Opinión
Por qué The Room Display
cuesta 99 € una vez
El alegato de una fundadora contra el precio por suscripción en las pantallas de sala: lo que cuesta de verdad operar el software y por qué el pago único mantiene honestos los incentivos.
Respuesta corta: porque mostrar su propio calendario en su propio iPad no le cuesta a nadie 25 € al mes de entregar, y porque el precio por suscripción cambia lo que una empresa construye. Cobramos 99 € por iPad, una sola vez, con actualizaciones de por vida. Esta entrada es el razonamiento honesto, incluidos los compromisos.
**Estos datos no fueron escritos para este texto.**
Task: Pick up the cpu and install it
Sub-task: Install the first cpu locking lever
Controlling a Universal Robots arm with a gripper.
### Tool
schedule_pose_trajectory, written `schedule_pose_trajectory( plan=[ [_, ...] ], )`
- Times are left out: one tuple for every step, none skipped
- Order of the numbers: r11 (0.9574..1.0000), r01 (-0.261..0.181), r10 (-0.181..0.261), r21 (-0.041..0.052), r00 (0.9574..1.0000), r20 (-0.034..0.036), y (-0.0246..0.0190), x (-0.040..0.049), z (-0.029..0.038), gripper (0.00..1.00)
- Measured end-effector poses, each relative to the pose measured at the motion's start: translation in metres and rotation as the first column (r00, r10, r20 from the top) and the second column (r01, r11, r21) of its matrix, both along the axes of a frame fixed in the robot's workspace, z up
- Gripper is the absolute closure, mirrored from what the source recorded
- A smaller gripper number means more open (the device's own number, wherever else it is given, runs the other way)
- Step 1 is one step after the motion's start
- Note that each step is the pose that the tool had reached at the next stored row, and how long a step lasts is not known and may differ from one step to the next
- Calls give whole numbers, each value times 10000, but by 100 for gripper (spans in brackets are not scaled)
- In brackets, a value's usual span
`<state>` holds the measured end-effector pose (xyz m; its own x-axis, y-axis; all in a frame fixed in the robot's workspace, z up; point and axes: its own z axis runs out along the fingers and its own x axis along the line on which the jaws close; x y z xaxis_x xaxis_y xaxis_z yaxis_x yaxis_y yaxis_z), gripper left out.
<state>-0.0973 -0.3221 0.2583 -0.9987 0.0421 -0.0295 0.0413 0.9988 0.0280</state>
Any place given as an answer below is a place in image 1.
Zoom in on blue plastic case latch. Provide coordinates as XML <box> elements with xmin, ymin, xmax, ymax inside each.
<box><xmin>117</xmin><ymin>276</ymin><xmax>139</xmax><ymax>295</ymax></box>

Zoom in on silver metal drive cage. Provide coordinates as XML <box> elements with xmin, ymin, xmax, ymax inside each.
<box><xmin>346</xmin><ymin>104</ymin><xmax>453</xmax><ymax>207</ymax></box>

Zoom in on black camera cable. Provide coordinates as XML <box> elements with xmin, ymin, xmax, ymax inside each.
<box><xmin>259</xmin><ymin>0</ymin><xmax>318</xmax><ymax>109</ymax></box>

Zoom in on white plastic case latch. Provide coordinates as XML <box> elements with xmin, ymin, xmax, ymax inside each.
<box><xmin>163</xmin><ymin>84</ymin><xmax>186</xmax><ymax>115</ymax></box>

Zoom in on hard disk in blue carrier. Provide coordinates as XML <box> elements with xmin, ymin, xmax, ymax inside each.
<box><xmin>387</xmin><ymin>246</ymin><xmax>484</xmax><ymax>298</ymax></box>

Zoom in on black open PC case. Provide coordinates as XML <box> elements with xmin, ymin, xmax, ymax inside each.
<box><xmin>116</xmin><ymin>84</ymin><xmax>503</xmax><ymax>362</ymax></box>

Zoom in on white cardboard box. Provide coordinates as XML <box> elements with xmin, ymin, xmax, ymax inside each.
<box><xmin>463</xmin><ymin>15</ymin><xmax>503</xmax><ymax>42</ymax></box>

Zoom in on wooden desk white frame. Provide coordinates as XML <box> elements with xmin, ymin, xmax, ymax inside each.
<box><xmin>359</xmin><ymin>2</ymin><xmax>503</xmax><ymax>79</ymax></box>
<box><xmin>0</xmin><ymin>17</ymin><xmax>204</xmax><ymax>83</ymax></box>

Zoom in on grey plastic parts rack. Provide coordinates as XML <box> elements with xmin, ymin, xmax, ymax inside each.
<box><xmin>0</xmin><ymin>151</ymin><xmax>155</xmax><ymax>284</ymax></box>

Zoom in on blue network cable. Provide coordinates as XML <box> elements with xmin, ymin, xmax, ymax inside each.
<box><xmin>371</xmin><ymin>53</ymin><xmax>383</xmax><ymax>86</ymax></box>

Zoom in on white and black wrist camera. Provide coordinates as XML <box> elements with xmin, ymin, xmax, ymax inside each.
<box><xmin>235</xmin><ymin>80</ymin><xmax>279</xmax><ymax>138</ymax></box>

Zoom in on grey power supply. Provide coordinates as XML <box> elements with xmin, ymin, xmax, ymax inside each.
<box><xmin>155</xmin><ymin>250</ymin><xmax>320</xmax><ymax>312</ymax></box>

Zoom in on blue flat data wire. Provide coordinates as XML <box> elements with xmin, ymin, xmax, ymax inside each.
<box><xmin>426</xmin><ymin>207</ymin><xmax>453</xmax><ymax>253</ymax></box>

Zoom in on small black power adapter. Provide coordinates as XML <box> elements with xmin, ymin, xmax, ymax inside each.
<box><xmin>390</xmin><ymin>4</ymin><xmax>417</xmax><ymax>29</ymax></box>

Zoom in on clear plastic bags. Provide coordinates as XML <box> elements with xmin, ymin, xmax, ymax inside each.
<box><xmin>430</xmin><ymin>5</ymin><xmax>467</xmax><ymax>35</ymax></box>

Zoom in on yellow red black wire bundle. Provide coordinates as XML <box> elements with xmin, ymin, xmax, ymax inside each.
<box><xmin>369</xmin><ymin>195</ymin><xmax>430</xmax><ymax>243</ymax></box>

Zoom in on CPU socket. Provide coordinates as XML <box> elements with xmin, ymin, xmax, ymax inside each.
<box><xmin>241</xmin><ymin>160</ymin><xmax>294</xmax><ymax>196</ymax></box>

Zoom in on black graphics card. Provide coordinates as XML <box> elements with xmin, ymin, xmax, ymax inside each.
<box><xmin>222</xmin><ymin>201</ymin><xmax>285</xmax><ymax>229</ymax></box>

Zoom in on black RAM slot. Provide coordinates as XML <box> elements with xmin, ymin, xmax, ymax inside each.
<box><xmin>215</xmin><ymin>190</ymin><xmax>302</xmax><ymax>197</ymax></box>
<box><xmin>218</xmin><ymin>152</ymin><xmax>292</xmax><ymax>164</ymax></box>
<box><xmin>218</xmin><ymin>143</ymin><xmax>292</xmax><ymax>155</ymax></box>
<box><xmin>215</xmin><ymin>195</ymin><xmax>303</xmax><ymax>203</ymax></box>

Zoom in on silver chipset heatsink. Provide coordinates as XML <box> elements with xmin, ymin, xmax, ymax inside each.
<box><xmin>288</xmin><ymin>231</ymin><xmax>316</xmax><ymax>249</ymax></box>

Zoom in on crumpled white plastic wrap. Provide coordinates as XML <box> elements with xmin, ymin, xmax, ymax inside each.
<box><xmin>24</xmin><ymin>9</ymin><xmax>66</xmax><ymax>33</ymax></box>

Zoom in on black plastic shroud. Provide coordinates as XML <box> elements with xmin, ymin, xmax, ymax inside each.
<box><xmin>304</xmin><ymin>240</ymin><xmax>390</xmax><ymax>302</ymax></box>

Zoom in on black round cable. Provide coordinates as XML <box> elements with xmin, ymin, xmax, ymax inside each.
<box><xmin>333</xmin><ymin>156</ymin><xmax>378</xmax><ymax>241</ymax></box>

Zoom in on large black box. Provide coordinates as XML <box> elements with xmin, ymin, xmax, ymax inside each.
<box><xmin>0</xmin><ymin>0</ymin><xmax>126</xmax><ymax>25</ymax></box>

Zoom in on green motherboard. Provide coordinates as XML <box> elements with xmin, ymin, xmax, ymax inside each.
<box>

Construyo The Room Display como una empresa pequeña en Dinamarca. Cuando le puse precio, todos los productos comparables cobraban por sala al mes, varios además por empleado al mes. Quiero explicar por qué yo no lo hice, porque el razonamiento dice algo sobre toda la categoría.
Lo que hace realmente el software
Una app de pantalla de sala lee su calendario de Google o Microsoft y escribe las reservas de vuelta en él. Los datos viven en su sistema de calendario. En nuestra arquitectura, el iPad habla directamente con las API de Google/Microsoft: no hay ningún servidor nuestro en medio, ningún pipeline de datos que financiar, ninguna infraestructura que escale con su uso.
Entonces, ¿qué financia la cuota recurrente en los proveedores de suscripción? Cosas reales, para ser justos: su capa de sincronización en la nube, los paneles de analíticas, los equipos de ventas, las áreas de soporte, y el margen. Negocios razonables. Pero la función de pantalla en sí —lo que está en la pared— no es un servicio medido. Cobrarla cada mes es una convención de precios, no una estructura de costes.
Lo que las suscripciones hacen con los incentivos
Esta es la parte que me parece más interesante que las cuentas. El precio moldea el producto:
- Los proveedores de suscripción deben justificar la renovación. Esa presión produce paneles, complementos, niveles y ambiciones de «plataforma del espacio de trabajo»: funciones que engordan la factura, las necesite o no una oficina de 6 salas.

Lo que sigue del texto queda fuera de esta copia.